俺たちがわざわざ空港に出向いた理由、それは——
「おーい! こっちこっち! やだぁ、アンタ、タクヤ? しばらく見ないうちにまた大きくなって!」
「おばさん、久し振り!」
「もう! アタシのことは『アキちゃん』って呼んでって言ってるでしょ!」
「えー、なんか恥ずかしいよ」
この賑やかな女性は俺の妹の秋奈。今年で36歳になるがまだ独身。秋奈は少し遅れて旅行に加わることになっていたのだ。
「おい秋奈、声が大きいよ。恥ずかしいだろ」
「もう、アニキは相変わらずシャイなんだから。それから…… そこの頑固オヤジ、まだ生きてたのね」
「ああ。行き遅れの哀れな娘の花嫁衣装を見るまでは死ねないからな」
「フン、相変わらず口の悪い頑固ジジイだこと」
「ハン、お前の口の悪さに比べれば、ワシなどジェントルマンだ」
「あはは、ジイちゃんとおばさんは、本当によく似てるね」
そうなのだ。小さい頃から妹は父親似だとよく言われていた。
勝気な性格は父親譲りなのだろう。
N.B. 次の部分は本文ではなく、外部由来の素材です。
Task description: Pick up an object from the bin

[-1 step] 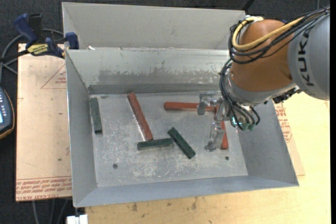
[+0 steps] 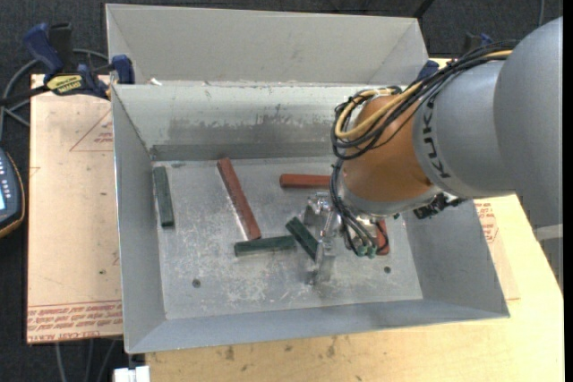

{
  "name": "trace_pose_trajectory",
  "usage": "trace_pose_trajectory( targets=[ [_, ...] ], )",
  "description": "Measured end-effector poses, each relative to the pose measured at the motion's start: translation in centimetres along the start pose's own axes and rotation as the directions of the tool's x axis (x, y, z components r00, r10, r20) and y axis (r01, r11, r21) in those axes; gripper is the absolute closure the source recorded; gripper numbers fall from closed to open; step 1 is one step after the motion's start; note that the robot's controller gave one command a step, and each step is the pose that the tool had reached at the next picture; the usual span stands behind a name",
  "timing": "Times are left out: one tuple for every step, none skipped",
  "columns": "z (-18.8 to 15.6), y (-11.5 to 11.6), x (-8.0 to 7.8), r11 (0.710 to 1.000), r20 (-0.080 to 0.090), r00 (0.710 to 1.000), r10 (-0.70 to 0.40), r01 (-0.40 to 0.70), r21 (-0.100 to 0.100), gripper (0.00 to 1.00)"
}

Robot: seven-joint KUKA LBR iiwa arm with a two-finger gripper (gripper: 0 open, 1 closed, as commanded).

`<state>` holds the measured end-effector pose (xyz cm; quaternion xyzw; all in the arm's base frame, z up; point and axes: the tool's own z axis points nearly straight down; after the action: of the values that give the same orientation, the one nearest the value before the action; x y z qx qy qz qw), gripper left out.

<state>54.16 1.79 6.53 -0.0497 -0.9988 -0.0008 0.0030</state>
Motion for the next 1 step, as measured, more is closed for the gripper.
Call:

だが、妹は昔から母親似だと頑なに言い張っていた。
一度言ったら絶対に譲らない頑固なところは、実は父親にそっくりだということに気づいていなかったようだ。
「父さんも秋奈もいい加減にしてくれよ…… ああもう話は後だ。とりあえず夕食にしよう」
こうして、今日の夜は賑やかなうちに幕を降ろした。